Bölüm 1687 - Teklif
“...” Yan Tianxiao şaşkın bir şekilde gökyüzüne baktı. Tüm ışığın yutulduğu bir dünyada, yüzü hala şaşırtıcı derecede beyaz görünüyordu.
"Önceden planladığınız tüm bu mücadele, benim için üzücü ve acıklı bir şakadan başka bir şey değil."

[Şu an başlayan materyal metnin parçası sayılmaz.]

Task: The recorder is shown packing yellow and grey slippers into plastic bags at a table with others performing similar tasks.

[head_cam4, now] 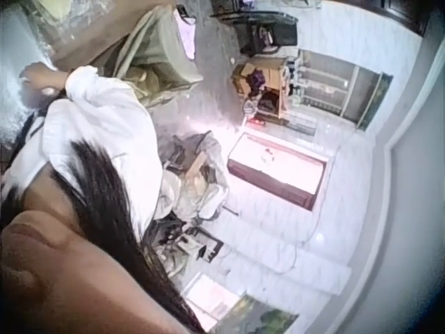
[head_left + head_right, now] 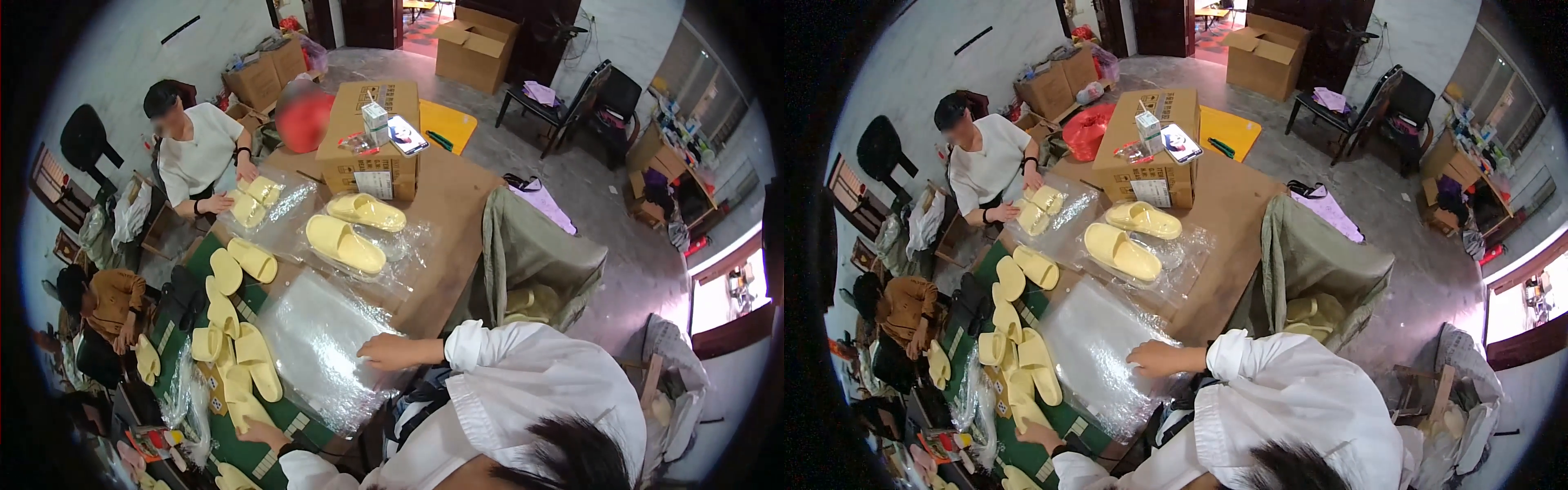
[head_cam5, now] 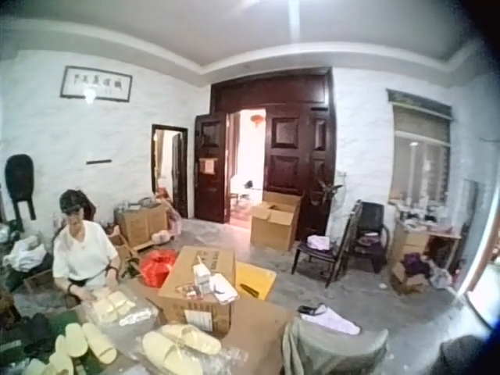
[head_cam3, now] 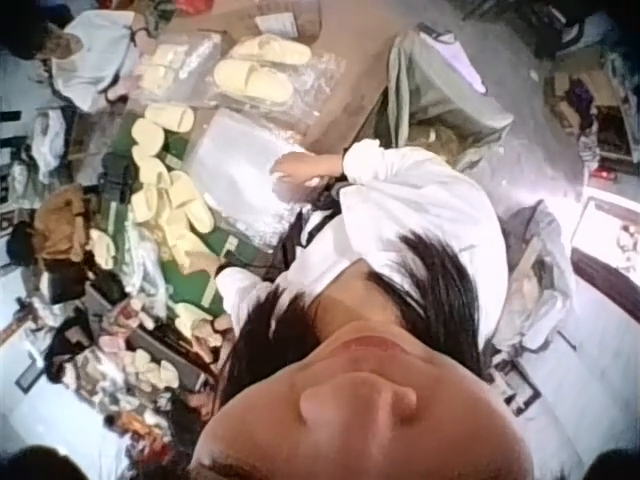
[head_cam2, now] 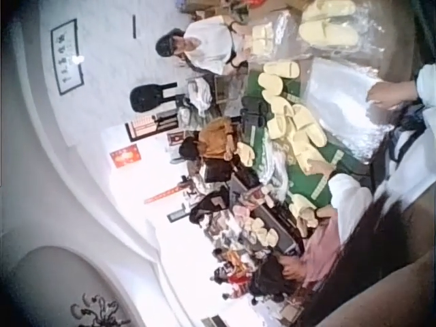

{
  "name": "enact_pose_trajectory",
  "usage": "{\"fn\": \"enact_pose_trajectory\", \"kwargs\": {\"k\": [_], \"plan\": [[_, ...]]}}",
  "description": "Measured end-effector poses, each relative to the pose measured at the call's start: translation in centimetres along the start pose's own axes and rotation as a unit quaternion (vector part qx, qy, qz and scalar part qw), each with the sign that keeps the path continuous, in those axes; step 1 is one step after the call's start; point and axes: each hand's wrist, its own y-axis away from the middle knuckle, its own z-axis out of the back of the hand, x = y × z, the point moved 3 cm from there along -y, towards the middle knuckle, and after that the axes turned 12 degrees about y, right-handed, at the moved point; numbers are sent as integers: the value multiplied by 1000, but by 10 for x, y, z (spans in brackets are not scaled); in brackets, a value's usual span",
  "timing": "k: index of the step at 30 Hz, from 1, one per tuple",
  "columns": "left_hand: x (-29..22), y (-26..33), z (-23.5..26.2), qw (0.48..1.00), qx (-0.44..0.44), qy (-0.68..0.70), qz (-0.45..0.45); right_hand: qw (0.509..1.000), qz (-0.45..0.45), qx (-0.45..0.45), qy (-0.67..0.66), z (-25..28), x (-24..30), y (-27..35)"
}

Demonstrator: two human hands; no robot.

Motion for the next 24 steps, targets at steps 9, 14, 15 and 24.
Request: {"fn": "enact_pose_trajectory", "kwargs": {"k": [9, 14, 15, 24], "plan": [[-170, 129, -9, 962, 212, 142, -102, 974, 111, -91, -175, 15, 94, -39], [-189, 216, -24, 877, 367, 311, 18, 931, 165, 1, -326, 20, 110, -54], [-184, 218, -24, 877, 366, 310, 15, 933, 163, 11, -319, 12, 101, -50], [-130, 272, -76, 871, 466, 152, 23, 978, -14, -93, -186, 26, -39, 12]]}}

Yun Che’nin kelimeleri, her şeyi yakıp kül haline getirebilecek o şeytani kudretin altında, tereyağı kesen sıcak bir bıçak gibi ruhları kesti. Yan Tianxiao, başını büyük bir güçlükle ona çevirdi, ama yine de Yama İblis Mızrağı'nı ölümüne tutuyordu. "Biz Yama Alemi'nin torunları, teslim olmadan önce öleceğiz! Eğer Yama Alemimizi ele geçirmek istiyorsan önce bu kralın soğuk cesedini çiğnemelisin!"
"Yama Alemi'ni ele geçirmek mi?" Yun Che son derece aşağılayıcı bir kahkaha attı. "Yan Tianxiao, sen sadece saf değilsin, aynı zamanda kulakların da pek iyi duymuyor gibi. Üç atanız, hepinize hükümdarınız olarak bana boyun eğmenizi söyledi. Ne zaman senin Yama Alemi'ni ele geçirmek istediğimi söyledim!?”
“...” Yan Tianxiao bu sözler karşısında şaşkına döndü, "Ne demek istiyorsun?"
"Heh!” Yun Che ona baktı ve onu derinden sarsan sözler söyledi. "Sadece bu değersiz Yama Alemi'nin imparatoru değil, Kuzey Bölgesi'nin imparatoru olmak istiyorum!"
Yan Tianxiao, "... !?”
"Yama Alemi, Yama Alemi olarak kalacak. Sen, şimdiki Yama İmparatoru, Yama İmparatoru olarak kalmaya devam edeceksin. Ancak, bu karanlık Kuzey İlahi Bölgesi'nde ben hüküm süreceğim!"
Yun Che kaldırdığı ellerinden birini yavaşça indirdi ve Yan Tianxiao'ya doğru işaret etti. "Şimdi söyle bana. Tüm Kuzey İlahi Bölgesi'nin kaderini değiştirecek olan karanlık hükümdarı kucaklayacak mısın? Yoksa bu Yama Alemi'nin… Ebedi bir karanlık uçuruma atılmasına izin mi vereceksin? "
Yan Tianxiao ve Yama Alemi sakinleri yüzlerinde boş ifadelerle oldukları yerde kaldılar.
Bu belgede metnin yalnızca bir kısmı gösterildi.